We’ve recently been considering the field of linguistics more at ContactEngine: what it is, why we should care, and how we can use it to our advantage. I talked briefly in my previous post about the way language is medium-dependent and context-dependent – it varies hugely, depending on a limitless number of factors. I’m sure I’ll go into this more in the future, as the field is vast and exciting. For now, the part I want to focus on, because it’s something on which we rely so completely at ContactEngine, is the relatively new but fast-growing area of human-computer interaction (HCI), and how this relates to linguistics.
The services we provide at ContactEngine are based fundamentally on communications between humans and computers. We want to make our customer journeys smooth and streamlined, but we conduct thousands – hundreds of thousands! – of journeys every day. The sheer number of customers we engage in conversation with necessarily means these have to be managed automatically by sophisticated software.
There’s a great deal of literature in the field of HCI about the design of programmes and interfaces for maximum usability and functionality, so that humans can best interact with them. I’m going to leave that topic to the professional nerds (thank you nerds, you do great work). Instead, the area I’m looking at is the part most relevant here: the linguistic interactions between ContactEngine’s computer-managed communications and our human customers.
In order to create perfect customer journeys, we want customers firstly to respond to our messages – by voice, text, email, or any other way – and secondly to give the responses we want. Take, for example, the medium of text messaging. I’ve been analysing various responses from our journeys, which might, for example, ask customers to confirm they can keep their appointment or set a date for a new one. At the moment, our messages include prescribed answers, to make it clear what response we’re after, for example: “reply YES if you can make the appointment or NEW to reschedule”. These, and any similar responses, are easily processed by our AI system, so the whole process can be automated.
The interesting part, I’ve found, isn’t when this functions perfectly – people obediently reply as requested, the system flows smoothly, and there’s no further need for communication. Wonderful though this is for business purposes, more notable for me are the occasional messages that wildly deviate from the prescribed responses, to the extent that our AI system can’t understand them at all.
Here are some examples:
I love responses like these. The extra information, although often far more than we really need or want, is delightful – it provides a brief, charming window into a person’s life, with details that make them so human. Instead of merely stating that they’ll be available from 10.45, the person in 1) explains why: they’ll be at church! Instead of just asking to reschedule, the person in 2) writes an excitable message explaining the request – you can feel their love for their mother in every exclamation mark. Instead of simply replying NO to show they are not interested – look how lovely the person in 3) is!
Back to the point though: the takeaway message here is that people are writing back to our automated system as though they are writing to a human. It seems very likely that in many cases, people aren’t actually aware that they are interacting with a computer at all.
This has a nuanced impact in terms of creating our messages. As part of our linguistic analysis, we’ve been considering how to write messages in order to get the best response by looking into, for example, optimum levels of friendliness, politeness and formality.

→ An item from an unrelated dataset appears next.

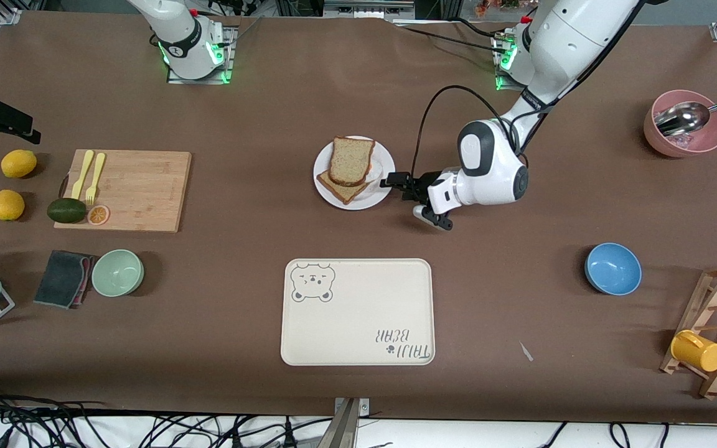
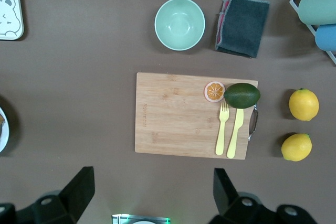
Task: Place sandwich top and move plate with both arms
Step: 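Grip the white plate rim with the left gripper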
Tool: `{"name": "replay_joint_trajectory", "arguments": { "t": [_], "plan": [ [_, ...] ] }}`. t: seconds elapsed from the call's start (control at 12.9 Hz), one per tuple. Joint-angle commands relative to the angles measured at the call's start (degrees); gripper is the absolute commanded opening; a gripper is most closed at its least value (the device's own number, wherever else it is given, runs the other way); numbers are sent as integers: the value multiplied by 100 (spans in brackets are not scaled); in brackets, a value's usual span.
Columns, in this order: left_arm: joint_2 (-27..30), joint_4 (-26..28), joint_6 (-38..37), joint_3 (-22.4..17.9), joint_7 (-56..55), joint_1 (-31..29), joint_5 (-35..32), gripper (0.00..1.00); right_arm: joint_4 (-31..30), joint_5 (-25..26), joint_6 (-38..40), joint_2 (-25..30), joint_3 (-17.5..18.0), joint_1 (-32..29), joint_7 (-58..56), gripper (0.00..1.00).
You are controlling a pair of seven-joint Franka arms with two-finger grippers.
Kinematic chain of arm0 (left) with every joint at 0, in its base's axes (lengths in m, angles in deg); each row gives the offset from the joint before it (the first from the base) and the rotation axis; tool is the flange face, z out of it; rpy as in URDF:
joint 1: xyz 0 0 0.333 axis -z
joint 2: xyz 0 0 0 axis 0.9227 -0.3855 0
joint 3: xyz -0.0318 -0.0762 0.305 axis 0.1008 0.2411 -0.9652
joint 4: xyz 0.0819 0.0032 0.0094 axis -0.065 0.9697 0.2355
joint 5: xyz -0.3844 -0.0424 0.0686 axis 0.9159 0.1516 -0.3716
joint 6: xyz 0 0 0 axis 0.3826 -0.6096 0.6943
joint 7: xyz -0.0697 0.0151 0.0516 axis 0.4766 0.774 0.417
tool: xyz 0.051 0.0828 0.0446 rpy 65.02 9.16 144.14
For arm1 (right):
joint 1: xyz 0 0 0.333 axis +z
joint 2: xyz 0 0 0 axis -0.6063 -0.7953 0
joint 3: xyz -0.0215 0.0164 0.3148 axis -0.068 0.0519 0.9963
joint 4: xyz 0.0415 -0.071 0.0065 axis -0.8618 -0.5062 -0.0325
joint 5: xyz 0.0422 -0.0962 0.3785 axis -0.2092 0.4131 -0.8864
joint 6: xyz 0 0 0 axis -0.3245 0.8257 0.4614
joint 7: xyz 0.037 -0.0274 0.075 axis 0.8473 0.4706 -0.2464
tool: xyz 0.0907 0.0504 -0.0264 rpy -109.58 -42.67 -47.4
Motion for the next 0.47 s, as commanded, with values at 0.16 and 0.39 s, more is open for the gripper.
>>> {"name": "replay_joint_trajectory", "arguments": {
  "t": [0.16,0.39],
  "plan": [
    [-148,115,238,-17,489,92,220,91,-12,44,279,106,-15,-41,-51,100],
    [-148,211,221,-8,823,-13,229,91,128,79,298,97,-68,-41,-51,100]
  ]
}}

However, we also have to consider this in terms of HCI. How human-like or computer-like do we want our messages to be? If we’re too friendly and informal, will people be more likely to think they are texting a person rather than a computer and provide loads of extra info we don’t need and can’t parse? If we’re overly formulaic and abrupt, thus making it obvious our messages are automated, are people going to be less likely to respond? Perhaps there’s a trade-off between getting a high response rate but rambling messages, and getting good, formulaic responses but fewer of them.

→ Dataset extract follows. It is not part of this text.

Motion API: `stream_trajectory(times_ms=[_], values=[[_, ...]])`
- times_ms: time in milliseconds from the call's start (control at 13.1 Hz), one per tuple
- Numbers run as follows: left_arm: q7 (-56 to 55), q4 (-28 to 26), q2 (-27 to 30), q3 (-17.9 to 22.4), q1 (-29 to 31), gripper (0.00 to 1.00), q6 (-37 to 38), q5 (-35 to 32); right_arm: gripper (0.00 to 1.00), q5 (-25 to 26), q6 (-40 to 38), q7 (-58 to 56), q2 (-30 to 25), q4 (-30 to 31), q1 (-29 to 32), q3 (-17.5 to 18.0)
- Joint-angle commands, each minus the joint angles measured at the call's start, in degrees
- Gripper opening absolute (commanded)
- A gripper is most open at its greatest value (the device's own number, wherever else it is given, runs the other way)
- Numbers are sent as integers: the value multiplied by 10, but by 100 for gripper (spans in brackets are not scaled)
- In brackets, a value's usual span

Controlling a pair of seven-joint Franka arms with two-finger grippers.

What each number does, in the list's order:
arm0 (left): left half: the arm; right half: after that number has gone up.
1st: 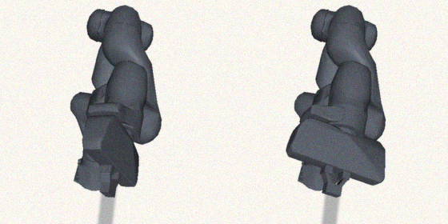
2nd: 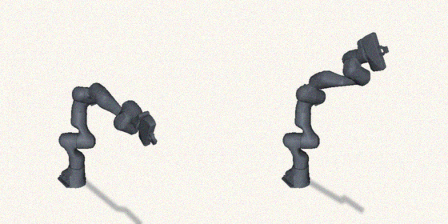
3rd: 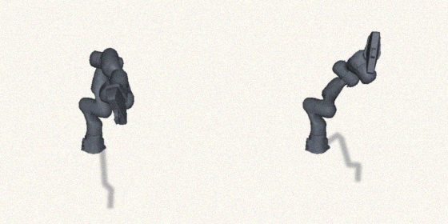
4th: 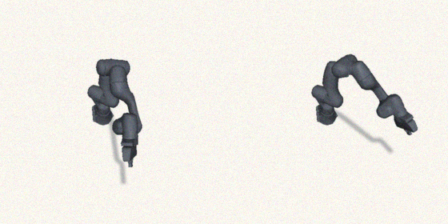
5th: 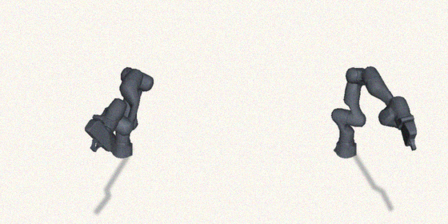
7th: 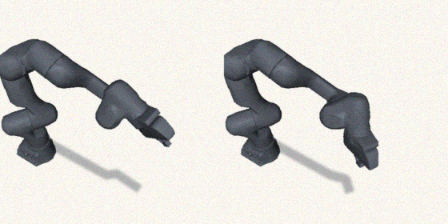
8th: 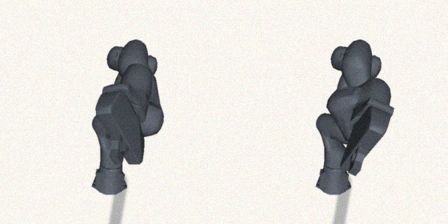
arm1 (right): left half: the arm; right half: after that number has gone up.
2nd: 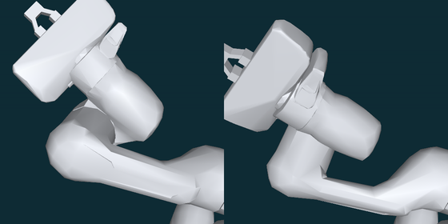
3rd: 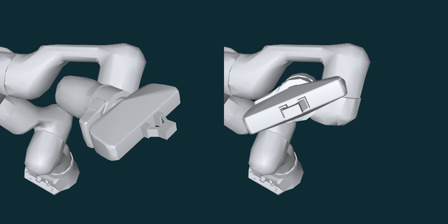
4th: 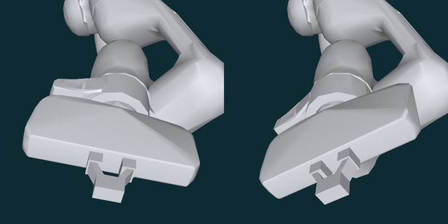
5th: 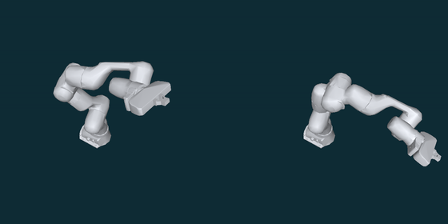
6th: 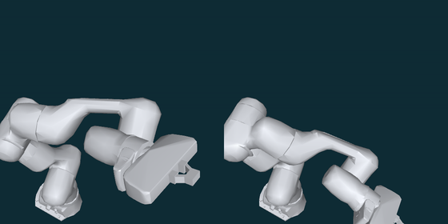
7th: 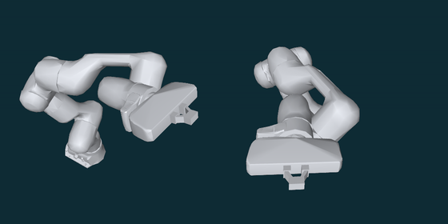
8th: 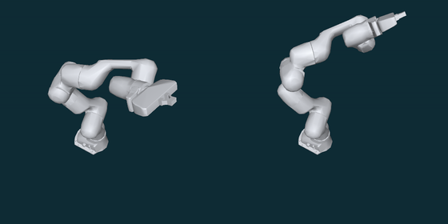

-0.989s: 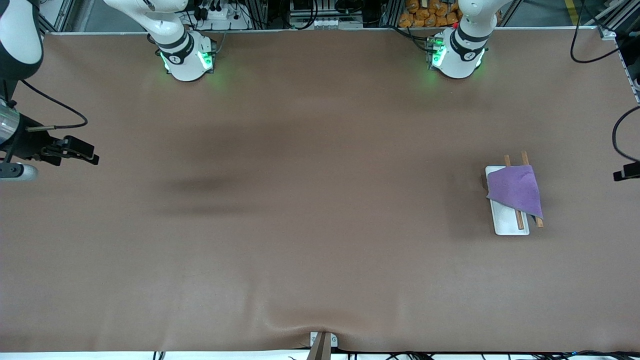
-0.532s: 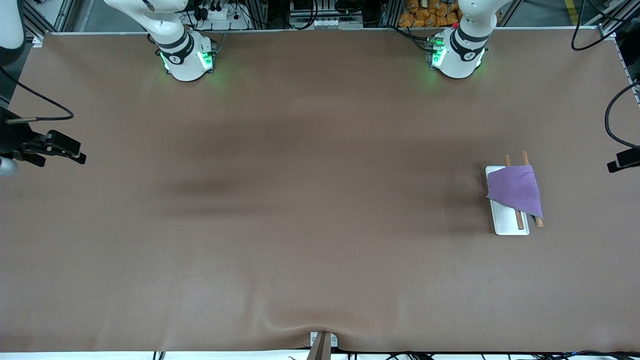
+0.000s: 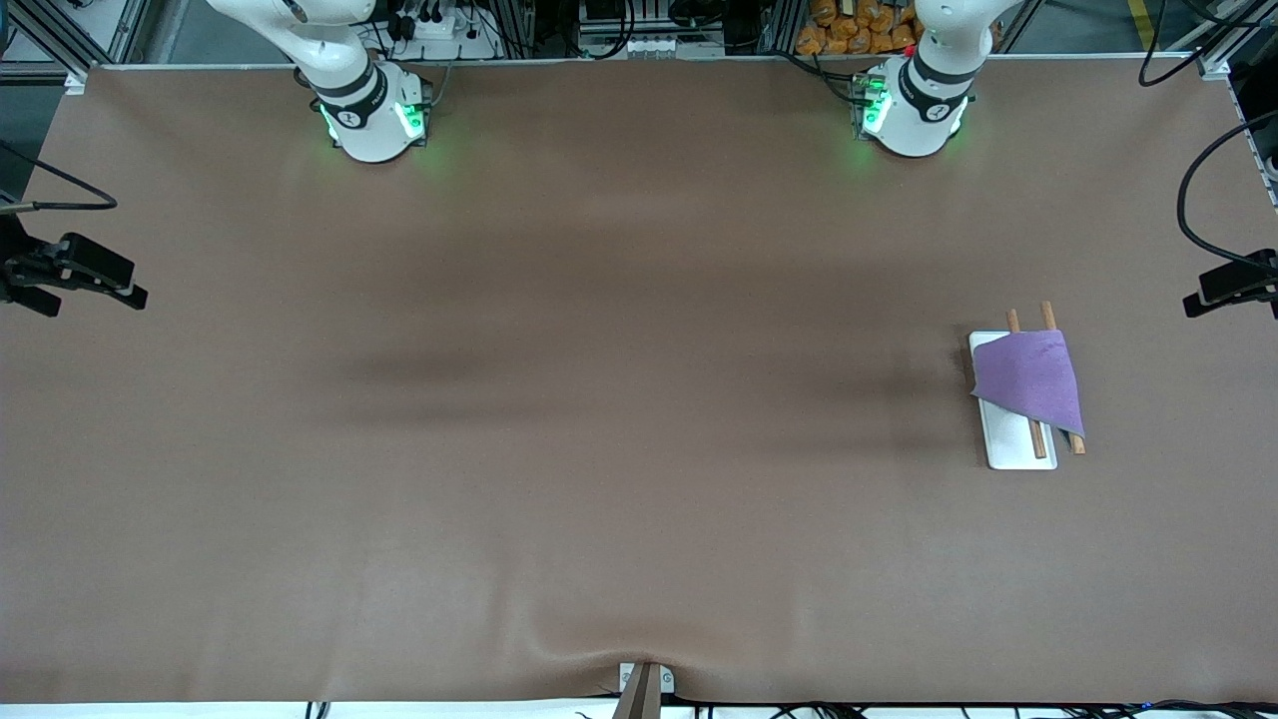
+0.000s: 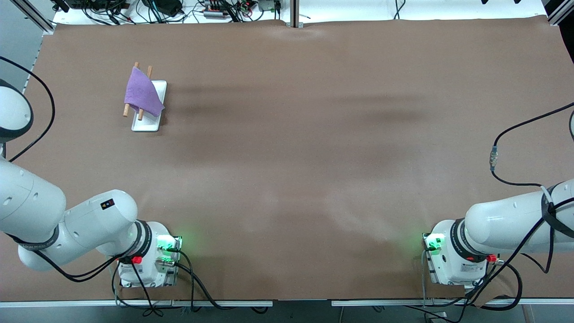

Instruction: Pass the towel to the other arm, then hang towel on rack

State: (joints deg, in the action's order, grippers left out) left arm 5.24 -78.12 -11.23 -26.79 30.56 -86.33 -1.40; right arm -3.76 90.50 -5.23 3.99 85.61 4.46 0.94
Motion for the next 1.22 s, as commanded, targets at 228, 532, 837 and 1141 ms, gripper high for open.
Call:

To move this discussion from the hypothetical to the provable, we’re continuously conducting linguistic testing on ContactEngine’s customer journeys. This testing will help us understand the impact of HCI and as such, identify an optimum level of human-ness for our journeys. Then we can tailor journeys linguistically to improve the process for our customers and ourselves.

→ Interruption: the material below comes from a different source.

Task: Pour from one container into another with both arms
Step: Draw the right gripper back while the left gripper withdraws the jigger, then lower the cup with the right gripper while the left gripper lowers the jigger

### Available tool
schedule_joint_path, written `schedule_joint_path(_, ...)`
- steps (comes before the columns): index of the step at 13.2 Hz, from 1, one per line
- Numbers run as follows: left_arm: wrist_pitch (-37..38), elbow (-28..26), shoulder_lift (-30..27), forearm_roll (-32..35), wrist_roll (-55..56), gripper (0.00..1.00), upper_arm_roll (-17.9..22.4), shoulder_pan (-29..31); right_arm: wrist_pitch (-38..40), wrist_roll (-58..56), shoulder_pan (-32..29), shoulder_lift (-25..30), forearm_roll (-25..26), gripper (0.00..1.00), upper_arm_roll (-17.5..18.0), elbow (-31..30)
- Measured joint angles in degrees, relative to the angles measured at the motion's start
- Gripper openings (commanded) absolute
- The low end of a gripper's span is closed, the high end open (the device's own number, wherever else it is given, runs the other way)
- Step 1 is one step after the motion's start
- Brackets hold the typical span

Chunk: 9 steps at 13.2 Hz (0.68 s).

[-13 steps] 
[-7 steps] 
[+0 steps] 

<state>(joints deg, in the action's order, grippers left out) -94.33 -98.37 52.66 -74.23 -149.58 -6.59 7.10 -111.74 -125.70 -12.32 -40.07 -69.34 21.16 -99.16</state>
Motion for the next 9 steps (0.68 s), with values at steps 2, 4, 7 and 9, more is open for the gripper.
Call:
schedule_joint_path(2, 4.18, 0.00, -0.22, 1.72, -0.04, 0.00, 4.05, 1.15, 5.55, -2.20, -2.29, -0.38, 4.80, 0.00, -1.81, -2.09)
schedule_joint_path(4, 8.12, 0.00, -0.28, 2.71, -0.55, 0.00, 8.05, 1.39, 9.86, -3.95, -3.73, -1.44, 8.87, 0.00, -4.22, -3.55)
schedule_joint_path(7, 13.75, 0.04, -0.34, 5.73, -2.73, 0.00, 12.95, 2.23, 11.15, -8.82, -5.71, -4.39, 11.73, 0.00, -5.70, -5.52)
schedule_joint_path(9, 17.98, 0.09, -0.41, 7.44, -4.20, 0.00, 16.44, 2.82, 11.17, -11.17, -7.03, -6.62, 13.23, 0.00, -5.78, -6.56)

In general, this new boundary between human- and computer-interaction is something we have to think about as technology becomes ever more advanced. But leaving aside for a moment the complex area of the ethics of ‘intelligent’ technology (a blog post for another day), the question we’re asking is this: how are we, as humans, responding to automated computer systems, and how can we, as a business, use this carefully, responsibly and to our advantage?